La Denominazione di Origine Protetta (DOP) è una denominazione apparsa nel 2009. Si differenzia dall'AOC per il suo riconoscimento a livello europeo. Infatti, la DOP è l'equivalente europeo della DOP. Affinché un vino possa ottenere la denominazione DOP, deve prima ottenere la denominazione AOC.
In totale, 375 vini in Francia hanno la denominazione AOC secondo l'INAO. Si tratta di una superficie di 441.200 ettari vitati e non meno di 21,5 milioni di ettolitri commercializzati. Quando si contano gli alcolici francesi (acquavite, rum, ecc.), Questa cifra sale a 473 AOC.

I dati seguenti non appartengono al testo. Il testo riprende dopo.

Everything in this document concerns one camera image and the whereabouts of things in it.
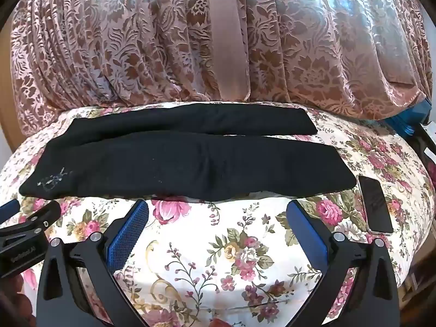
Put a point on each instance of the brown wooden furniture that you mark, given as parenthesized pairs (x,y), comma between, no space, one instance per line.
(415,276)

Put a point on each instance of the blue plastic object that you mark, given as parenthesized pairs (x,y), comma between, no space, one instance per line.
(407,119)

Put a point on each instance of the black smartphone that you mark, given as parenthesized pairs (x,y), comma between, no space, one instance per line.
(374,204)

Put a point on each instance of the brown floral curtain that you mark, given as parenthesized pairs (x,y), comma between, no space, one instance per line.
(102,41)

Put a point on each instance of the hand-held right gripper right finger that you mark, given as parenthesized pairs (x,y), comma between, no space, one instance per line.
(303,235)

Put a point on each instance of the floral bed sheet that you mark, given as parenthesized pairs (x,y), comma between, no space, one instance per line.
(221,245)

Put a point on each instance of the black pants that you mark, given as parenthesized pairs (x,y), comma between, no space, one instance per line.
(170,163)

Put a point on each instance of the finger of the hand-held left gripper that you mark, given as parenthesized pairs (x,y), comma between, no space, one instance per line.
(37,218)
(8,208)

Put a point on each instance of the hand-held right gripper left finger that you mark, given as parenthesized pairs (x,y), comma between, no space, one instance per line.
(131,230)

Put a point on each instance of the plain pink curtain band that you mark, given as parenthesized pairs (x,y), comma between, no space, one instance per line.
(228,41)

IGP (Indicazione Geografica Protetta)

Creata nel 1992, l'IGP è un nome europeo. Nel 2009 ha sostituito la denominazione francese Vins de Pays creata nel 1968. Questi vins de pays avevano lo scopo di valorizzare la produzione di vino da una specifica area geografica (Côtes-de-Gascogne, Pays-d 'Oc, Val-de-Loire ...). Come l'AOC, l'IGP ha delle specifiche da rispettare ma più aperte e flessibili. Tutela i vini per i quali almeno una delle fasi di coltivazione o di vinificazione avviene nella zona geografica relativa alla denominazione. L'area geografica è quindi più ampia. I metodi di coltivazione della vite così come i metodi di vinificazione sono meno restrittivi. L'IGP lascia più libertà ai viticoltori. In Francia ci sono 74 vini IGP raggruppati in tre tipologie: IGP regionali, IGP dipartimentali e piccole aree. I vini IGP rappresentano un terzo della produzione vinicola francese

Vini di Francia

Precedentemente chiamato "Vin de table", la denominazione Vin de France è considerata la più aperta delle denominazioni. Questo nome, infatti, non ha un'indicazione geografica precisa ed è soggetto a regolamentazioni molto libere. Libero, sia dal punto di vista della vinificazione in quanto può essere assemblato con uve di diverse regioni, origini e annate al 15%. E gratuita per quanto riguarda le informazioni visualizzate: la menzione di tutti i vitigni e soprattutto dell'annata non è obbligatoria. È una denominazione che lascia più libertà ai viticoltori. Non sono vincolati da specifiche esigenti. I vini prodotti con questa denominazione consentono a molti viticoltori di introdurre vini di vitigni dimenticati e di dare libero sfogo alla loro ingegnosità.